Write out a word-for-word repetition of the lines that come before the line containing "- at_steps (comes" in the listing below, along with that line itself, omitting pictures.

== Data segment

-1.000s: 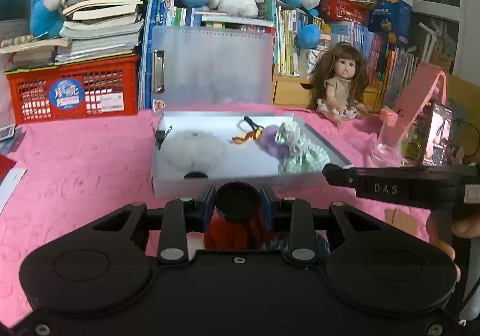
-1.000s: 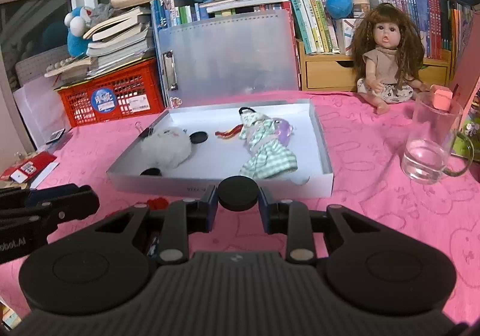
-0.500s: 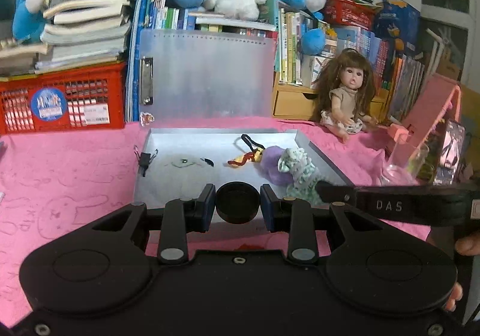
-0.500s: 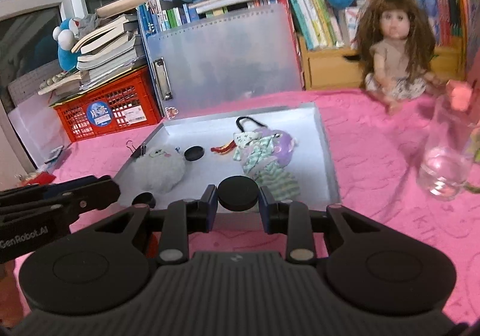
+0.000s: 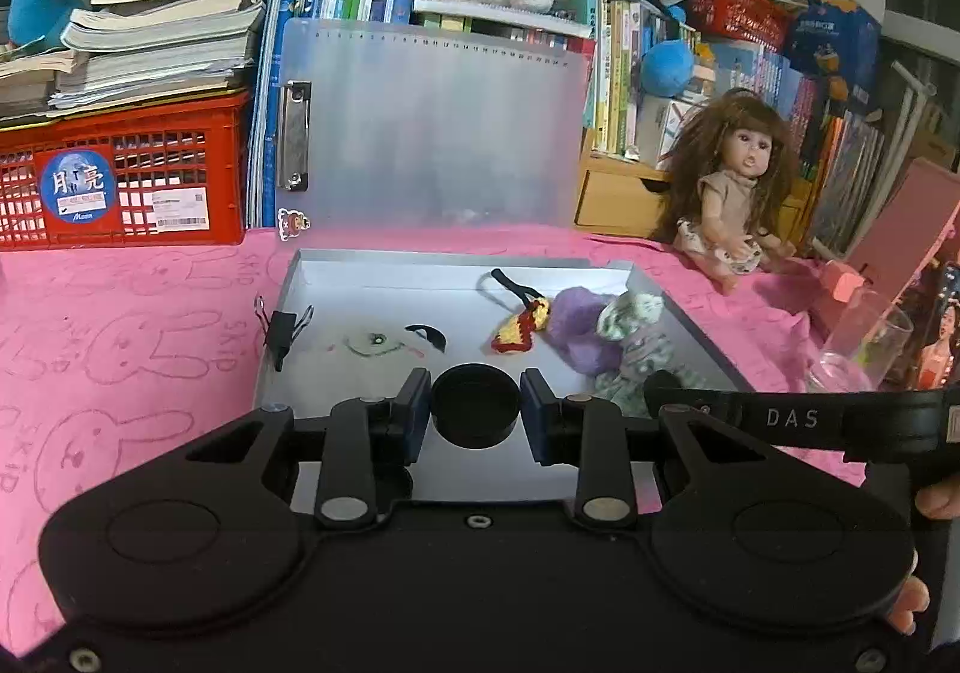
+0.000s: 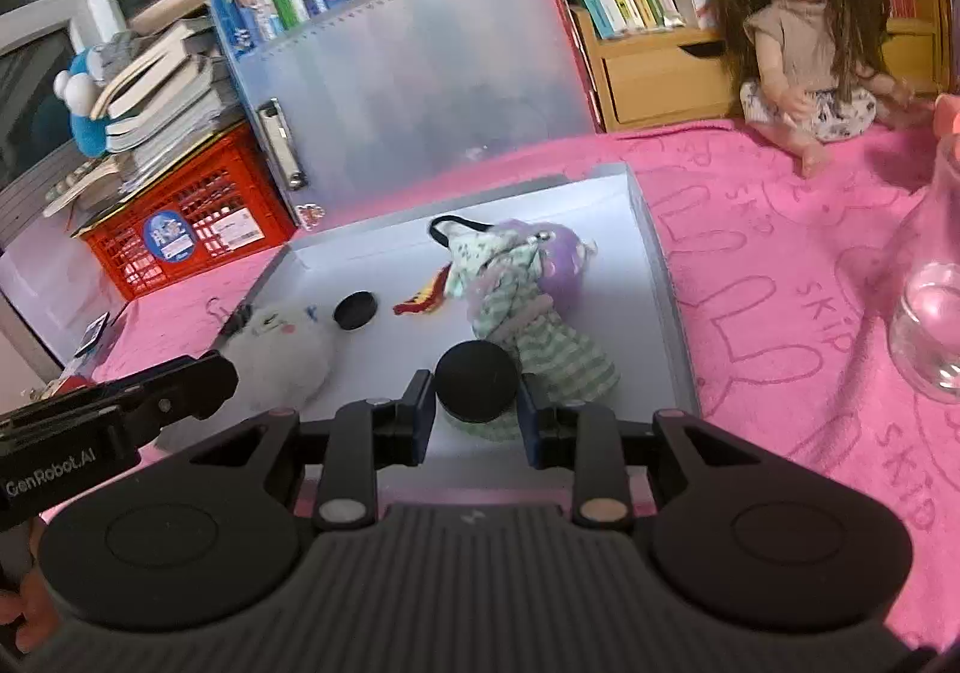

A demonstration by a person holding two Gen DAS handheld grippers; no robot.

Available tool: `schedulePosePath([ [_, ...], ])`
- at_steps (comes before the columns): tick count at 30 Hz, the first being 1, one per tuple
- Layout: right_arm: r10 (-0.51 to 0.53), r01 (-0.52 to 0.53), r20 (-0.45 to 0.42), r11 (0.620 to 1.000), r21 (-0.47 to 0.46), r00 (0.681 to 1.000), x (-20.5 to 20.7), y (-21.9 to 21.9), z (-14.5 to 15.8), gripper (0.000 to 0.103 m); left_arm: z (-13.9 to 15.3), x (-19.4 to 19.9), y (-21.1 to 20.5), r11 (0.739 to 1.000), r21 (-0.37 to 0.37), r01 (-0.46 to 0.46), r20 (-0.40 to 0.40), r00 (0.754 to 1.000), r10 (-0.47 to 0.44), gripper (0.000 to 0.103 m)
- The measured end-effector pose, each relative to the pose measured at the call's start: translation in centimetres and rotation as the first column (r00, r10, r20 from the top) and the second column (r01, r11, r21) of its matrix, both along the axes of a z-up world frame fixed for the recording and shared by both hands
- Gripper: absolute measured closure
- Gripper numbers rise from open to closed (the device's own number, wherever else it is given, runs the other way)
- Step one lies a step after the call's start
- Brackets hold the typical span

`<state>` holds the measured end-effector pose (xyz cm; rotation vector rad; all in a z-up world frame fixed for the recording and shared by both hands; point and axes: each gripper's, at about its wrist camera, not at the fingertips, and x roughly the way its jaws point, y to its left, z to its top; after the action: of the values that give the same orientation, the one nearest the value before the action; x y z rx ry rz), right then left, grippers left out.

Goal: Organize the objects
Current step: 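Carry both black lids over the white box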

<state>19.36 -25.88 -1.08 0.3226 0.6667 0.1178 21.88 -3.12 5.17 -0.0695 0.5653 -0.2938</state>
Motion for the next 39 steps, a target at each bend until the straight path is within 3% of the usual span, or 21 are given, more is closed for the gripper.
schedulePosePath([
  [5,-0.01,0.01,-0.028,0.999,0.031,1.0,1.8,-1.1,-0.9,0.07,-0.7,1.9,-0.2,1.0,0.001,-0.006,-0.016,1.0,0.006,0.072],
  [8,-0.009,0.011,-0.04,0.999,0.046,0.999,2.7,-1.6,-1.2,0.075,-1.3,3.0,-0.4,1.0,0.003,-0.009,-0.025,1.0,0.009,0.072],
  [16,-0.002,0.004,-0.054,0.999,0.032,0.999,4.1,-1.7,-1.8,0.075,-2.6,5.1,-1.1,1.0,0.02,-0.014,-0.042,0.999,0.015,0.072],
  [26,0.002,0.001,-0.056,0.999,0.051,0.998,4.0,-1.9,-2.2,0.075,-3.1,5.1,-2.3,0.997,0.075,0.016,-0.013,1.0,-0.015,0.072],
  [39,-0.002,0.005,-0.057,0.999,0.054,0.998,3.3,-2.0,-1.9,0.074,-3.4,5.1,-3.2,0.989,0.111,0.099,-0.044,0.995,-0.095,0.072],
])
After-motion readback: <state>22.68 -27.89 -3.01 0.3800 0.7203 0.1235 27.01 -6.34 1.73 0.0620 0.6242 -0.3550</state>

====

**Solution**
-1.000s: 
-1.000s: 
-0.500s: 
-0.500s: 
+0.000s: 
+0.000s: 

A demonstration by a person holding two Gen DAS handheld grippers; no robot.

Available tool: `schedulePosePath([ [_, ...], ])`
- at_steps (comes before the columns): tick count at 30 Hz, the first being 1, one per tuple

No more output is required for the exercise.